The Redskins won this one with their patented tournament modus operandi. Against Minster in the regional semi-finals they gave up a 5-0 lead, but saved it, 7-5, They were down 6-1 to Fairfield Cincinnati Christian but won, 8-7, in the regional finals. They were down 1-0 in the state semifinals to Garfield Heights Trinity, but scored twice in the sixth to win, 2-1.
“After we lost three in a row (at mid-season) we had some long talks and long sprints in the outfield,” said Sanders. “We decided enough was enough and we weren’t going to play that way any more. We fixed things we should have been doing right. From that point on, we played a doubleheader at our place against two really good teams (Russia, Elida) and our bats were alive. From that point on we figured we fixed what needed to be fixed and we began rolling.”

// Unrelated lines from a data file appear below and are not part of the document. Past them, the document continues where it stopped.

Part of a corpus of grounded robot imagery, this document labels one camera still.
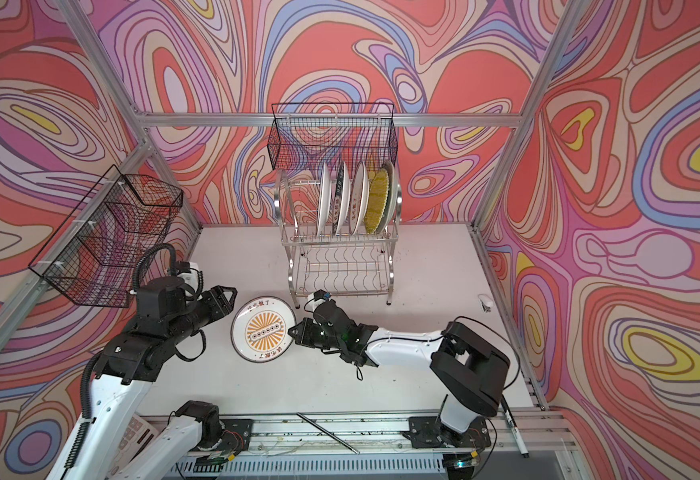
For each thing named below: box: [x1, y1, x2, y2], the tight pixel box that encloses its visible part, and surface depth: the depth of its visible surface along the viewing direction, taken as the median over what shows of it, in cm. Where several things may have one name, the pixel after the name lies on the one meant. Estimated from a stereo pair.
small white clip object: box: [477, 294, 494, 314], surface depth 98 cm
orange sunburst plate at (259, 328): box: [230, 295, 297, 363], surface depth 80 cm
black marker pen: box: [500, 394, 530, 459], surface depth 74 cm

En route to the state title the Redskins won 21 of their last 23 games.
“There is never a doubt with this team,” said Sanders. “With our offense we don’t feel like we’re really out of the game if we’re down 3-0 or 4-0. We have solid hitters one through nine and we know our eight-hitter can get a hit and our nine-hitter can get a hit.”
But this was the state finals, a game against a team that was 21-and-5 and won two of its last three games to get to the state tournament by run-ruling the opponents — 11-1 in five innings over Plymouth and 10-0 over West Liberty Hilltop in six inning.
“Certainly when you are down 4-0 you are under a little bit of duress,” said Sanders. “You have to take a break, re-calibrate, re-focus and have some good at bats.”
As Sanders said, the eight-run eruption/explosion began with the lower portion of the batting order. No. 6 hitter Austin Siegel singled.Devin Wehrman walked and No. 8 hitter Shane Hilgefort singled to fill the bases with no outs.
With one out, leadoff hitter Carter Mescher singled home a run and it was 4-1. Then came the first of three triples, a three-run rip over the center fielder’s head by Dylan Albers that tied the game, 4-4.
C.J. Billing singled home the go-ahead, run, 5-4. Nathan Raterman reached on a throwing error and Eli Rosengarten crushed a two-run triple over the left fielder’s head to make it 7-4. Austin Siegel produced his second hit of the inning, a run-scoring triple that nearly cleared the high right field wall.
Said Dylan Albers, the center fielder and one of only four seniors on the team and the guy who tied the game with the three-run triple, “I wasn’t nervous at all when we were down, 4-0. I knew our bats would come alive. This is how it was the entire tournament. We’re not trying to get down, but it just so happens. The bats alway seem to come alive later than sooner.
“Just like today, some of our big inning start with our lower guys,” Albers added. “Most teams don’t have that. They just have the top. But we’re solid one through nine and that is pretty much why we’re here.”
Eli Rosengarten, another of the triples hitters in the decisive fifth, said nobody was down in the dugout when they had no runs and only one hit through four innings. “Coach just said, ‘Heads up. Confidence. Believe.’ And sure enough the next inning we score eight runs and are up 8-4 with two innings to go.
“We had a rough stretch early in the season and we had some things we had to work on and fix,” said Sanders. “But these guys have been working since November, taking thousands and thousands of swings. They work on their own, threw on their own and every they got they deserved. All I do is push buttons and let them do their job. And they did.”
Of that there is no question and the proof was the post-game dog-pile and the holding aloft of the state championship trophy.